- _THE DATA_
━━━━━━━━━━━━━━━━

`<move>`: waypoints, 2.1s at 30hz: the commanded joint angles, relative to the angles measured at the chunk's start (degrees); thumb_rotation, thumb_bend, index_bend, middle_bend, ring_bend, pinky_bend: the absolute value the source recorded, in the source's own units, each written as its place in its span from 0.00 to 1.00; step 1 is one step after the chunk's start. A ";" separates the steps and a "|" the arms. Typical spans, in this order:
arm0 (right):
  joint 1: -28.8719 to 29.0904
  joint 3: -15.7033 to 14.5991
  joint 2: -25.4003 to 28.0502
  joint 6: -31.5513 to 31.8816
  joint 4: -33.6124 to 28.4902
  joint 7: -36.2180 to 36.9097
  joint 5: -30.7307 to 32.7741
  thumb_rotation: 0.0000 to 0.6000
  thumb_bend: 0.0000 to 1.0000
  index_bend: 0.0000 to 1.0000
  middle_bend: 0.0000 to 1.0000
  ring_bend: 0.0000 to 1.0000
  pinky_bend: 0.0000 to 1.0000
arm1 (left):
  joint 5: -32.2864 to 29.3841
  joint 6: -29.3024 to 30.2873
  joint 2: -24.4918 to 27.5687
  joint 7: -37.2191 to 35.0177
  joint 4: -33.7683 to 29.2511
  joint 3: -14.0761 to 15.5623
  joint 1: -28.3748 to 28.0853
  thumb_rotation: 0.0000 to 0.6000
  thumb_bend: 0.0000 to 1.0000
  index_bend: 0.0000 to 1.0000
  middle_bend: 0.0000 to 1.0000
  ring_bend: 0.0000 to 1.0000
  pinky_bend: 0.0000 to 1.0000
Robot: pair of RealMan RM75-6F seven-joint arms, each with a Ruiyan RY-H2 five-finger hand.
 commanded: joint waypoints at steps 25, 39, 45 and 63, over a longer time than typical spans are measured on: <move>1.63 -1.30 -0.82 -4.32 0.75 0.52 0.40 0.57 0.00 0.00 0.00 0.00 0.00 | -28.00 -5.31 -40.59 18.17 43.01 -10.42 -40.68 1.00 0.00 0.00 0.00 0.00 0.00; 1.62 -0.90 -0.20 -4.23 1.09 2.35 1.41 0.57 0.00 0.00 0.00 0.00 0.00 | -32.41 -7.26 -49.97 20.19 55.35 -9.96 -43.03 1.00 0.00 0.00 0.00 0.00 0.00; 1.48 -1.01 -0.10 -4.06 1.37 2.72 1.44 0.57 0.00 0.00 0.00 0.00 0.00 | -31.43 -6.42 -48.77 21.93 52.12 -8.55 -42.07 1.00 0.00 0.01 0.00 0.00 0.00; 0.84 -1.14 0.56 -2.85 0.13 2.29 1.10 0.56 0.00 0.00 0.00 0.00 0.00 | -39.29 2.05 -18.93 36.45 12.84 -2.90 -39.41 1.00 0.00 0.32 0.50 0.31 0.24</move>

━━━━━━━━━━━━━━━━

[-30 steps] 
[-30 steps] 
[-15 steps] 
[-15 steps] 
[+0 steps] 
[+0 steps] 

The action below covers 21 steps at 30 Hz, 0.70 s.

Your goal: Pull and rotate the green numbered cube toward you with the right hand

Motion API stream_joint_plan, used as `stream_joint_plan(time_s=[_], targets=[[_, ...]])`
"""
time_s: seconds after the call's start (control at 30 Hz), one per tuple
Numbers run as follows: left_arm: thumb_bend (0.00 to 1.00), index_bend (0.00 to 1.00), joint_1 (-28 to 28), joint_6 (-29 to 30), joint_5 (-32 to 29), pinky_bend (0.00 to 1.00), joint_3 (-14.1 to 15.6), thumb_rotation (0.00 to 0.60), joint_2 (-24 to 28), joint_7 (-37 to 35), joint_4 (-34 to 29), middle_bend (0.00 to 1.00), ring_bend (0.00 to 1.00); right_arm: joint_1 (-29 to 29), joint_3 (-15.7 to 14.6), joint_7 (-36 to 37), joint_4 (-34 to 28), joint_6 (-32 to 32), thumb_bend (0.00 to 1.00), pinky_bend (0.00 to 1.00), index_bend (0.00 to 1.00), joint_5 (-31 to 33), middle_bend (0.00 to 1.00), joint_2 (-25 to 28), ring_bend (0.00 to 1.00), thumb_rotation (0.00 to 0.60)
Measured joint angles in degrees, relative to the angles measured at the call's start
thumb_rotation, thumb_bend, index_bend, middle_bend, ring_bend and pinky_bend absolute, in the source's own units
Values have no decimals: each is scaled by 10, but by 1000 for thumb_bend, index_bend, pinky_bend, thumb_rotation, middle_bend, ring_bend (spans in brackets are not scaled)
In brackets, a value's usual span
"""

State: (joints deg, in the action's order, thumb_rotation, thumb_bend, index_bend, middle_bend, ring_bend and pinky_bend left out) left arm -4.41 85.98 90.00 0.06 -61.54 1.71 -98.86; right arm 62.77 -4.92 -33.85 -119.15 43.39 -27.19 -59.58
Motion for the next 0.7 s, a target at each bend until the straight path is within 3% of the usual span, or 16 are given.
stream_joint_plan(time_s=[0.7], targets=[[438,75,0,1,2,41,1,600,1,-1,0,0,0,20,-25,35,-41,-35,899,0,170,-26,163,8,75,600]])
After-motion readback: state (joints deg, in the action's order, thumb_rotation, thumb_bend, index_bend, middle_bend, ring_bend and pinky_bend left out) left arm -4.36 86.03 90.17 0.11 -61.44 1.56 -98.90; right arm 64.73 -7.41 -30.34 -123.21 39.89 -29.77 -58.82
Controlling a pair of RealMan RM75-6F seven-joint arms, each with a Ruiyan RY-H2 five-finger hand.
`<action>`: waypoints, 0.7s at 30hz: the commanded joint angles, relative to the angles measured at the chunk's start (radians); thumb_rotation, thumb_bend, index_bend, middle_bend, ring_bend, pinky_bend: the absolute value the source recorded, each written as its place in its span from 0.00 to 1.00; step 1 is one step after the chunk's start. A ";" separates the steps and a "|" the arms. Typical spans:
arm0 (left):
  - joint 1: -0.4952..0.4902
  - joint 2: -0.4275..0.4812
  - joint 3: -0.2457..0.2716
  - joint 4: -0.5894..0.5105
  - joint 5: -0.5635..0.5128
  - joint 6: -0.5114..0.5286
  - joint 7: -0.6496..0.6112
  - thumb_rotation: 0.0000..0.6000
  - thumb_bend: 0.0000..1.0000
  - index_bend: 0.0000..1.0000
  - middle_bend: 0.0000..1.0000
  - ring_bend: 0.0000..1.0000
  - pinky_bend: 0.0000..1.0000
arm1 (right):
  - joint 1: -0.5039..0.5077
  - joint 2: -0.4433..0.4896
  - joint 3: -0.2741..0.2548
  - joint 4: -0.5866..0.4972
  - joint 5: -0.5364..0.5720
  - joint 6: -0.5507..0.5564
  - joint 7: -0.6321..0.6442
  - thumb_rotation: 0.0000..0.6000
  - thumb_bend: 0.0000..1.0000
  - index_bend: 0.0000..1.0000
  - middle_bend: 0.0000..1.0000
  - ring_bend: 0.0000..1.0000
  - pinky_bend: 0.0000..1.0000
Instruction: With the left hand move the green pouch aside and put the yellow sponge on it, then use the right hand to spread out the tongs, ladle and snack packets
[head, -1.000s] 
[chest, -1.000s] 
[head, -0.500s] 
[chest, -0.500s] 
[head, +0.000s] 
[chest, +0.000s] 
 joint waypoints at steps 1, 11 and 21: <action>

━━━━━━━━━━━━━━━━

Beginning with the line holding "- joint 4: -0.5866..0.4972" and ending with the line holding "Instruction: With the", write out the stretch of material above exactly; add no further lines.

- _EXERCISE SOLUTION_
  - joint 4: -0.5866..0.4972
  - joint 5: -0.5364..0.5720
  - joint 6: -0.5507..0.5564
  - joint 7: -0.6321..0.6442
  - thumb_rotation: 0.0000..0.6000
  - thumb_bend: 0.0000..1.0000
  - index_bend: 0.0000..1.0000
  - middle_bend: 0.0000..1.0000
  - ring_bend: 0.0000..1.0000
  - pinky_bend: 0.0000..1.0000
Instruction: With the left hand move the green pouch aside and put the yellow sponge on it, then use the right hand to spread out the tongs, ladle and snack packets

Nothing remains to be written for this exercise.